PIM in and of itself is not a new technology but it had previously only been explored as a high level concept in academia and industry. PIM works by integrating compute and memory, enabling a memory device with logic to perform computation on data locally, which is a task usually reserved for high performance logic devices such as CPUs, GPU’s and NPU’s. The ability to perform computation on data locally minimizes latency, increases the rate of processing, and improves energy efficiency. Samsung has implemented the PIM concept within HBM for the first time by incorporating an AI engine called the Programmable Computing Unit (PCU) within a HBM device.

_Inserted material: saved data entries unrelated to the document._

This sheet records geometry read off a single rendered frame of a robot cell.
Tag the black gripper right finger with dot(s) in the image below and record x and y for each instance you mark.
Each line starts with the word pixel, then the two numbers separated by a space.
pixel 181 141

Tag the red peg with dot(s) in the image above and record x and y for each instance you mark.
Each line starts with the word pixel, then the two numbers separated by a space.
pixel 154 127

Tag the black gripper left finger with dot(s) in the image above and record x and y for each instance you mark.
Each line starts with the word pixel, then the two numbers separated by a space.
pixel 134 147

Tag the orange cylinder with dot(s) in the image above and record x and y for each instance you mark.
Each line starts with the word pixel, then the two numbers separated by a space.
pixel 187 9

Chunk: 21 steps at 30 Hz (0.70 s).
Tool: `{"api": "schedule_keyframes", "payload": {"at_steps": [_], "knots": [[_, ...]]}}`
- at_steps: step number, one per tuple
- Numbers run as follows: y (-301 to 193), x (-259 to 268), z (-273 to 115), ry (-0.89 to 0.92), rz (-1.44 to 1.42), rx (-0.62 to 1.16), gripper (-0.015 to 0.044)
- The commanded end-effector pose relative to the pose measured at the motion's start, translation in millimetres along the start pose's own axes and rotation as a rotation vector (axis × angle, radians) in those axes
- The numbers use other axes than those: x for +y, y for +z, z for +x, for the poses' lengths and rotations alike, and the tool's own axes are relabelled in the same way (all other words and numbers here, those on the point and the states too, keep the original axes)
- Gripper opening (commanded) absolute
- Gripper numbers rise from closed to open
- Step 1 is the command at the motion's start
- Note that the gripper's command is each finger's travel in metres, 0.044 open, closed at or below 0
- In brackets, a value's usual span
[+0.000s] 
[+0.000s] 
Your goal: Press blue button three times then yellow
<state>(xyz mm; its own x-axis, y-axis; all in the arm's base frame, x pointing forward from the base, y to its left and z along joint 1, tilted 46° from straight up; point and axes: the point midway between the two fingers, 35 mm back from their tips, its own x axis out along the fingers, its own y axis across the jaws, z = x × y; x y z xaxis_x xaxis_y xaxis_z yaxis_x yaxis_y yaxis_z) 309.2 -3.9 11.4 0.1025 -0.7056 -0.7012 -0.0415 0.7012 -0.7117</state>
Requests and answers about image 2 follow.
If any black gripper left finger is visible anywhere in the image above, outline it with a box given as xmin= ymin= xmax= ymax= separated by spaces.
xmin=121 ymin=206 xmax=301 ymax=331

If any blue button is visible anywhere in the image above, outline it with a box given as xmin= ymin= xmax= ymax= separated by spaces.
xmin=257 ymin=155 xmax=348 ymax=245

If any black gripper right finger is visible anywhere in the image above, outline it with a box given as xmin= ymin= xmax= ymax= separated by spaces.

Smarter memory and improved performance
The growth of AI applications has resulted in a large volume of data that must be repeatedly accessed and processed for insights to be extracted. One result of the demand for high volume of required data movement is that computational performance for AI applications are typically bounded by performance of the memory system. This limitation generally constrains the computational performance for AI applications. The need for a solution that addresses the limitations of the memory system was apparent. PIM is a solution that works for AI applications because the amount of data passing between the memory and the coupled high performance logic device is reduced, as some of the data is retained and processed in the memory device locally. The limitations of the memory system placed on the computational performance for AI applications are thus alleviated, and net computational performance improves.
AI applications can be generally divided into compute bound (vision) and memory bound (voice recognition, machine translation and recommendation) applications. GPUs and Neural Processing Units (NPU) are reliable solutions for computing bound AI applications but memory bound AI applications on big data sets need higher performance memory system with larger capacity and higher bandwidth than memory system requirement for compute bound applications. Among commercialized DRAM solutions currently available, HBM has satisfied the demands of compute bound AI applications and some memory bound AI applications thus far due to its relatively large capacity and very high bandwidth in a small form factor. However, the requirements of memory bound AI applications are rapidly growing past the capacity and bandwidth capability of the HBM device. As a result, Samsung looked to PIM as a way to augment the capability of HBM and improve the performance of memory bound AI applications.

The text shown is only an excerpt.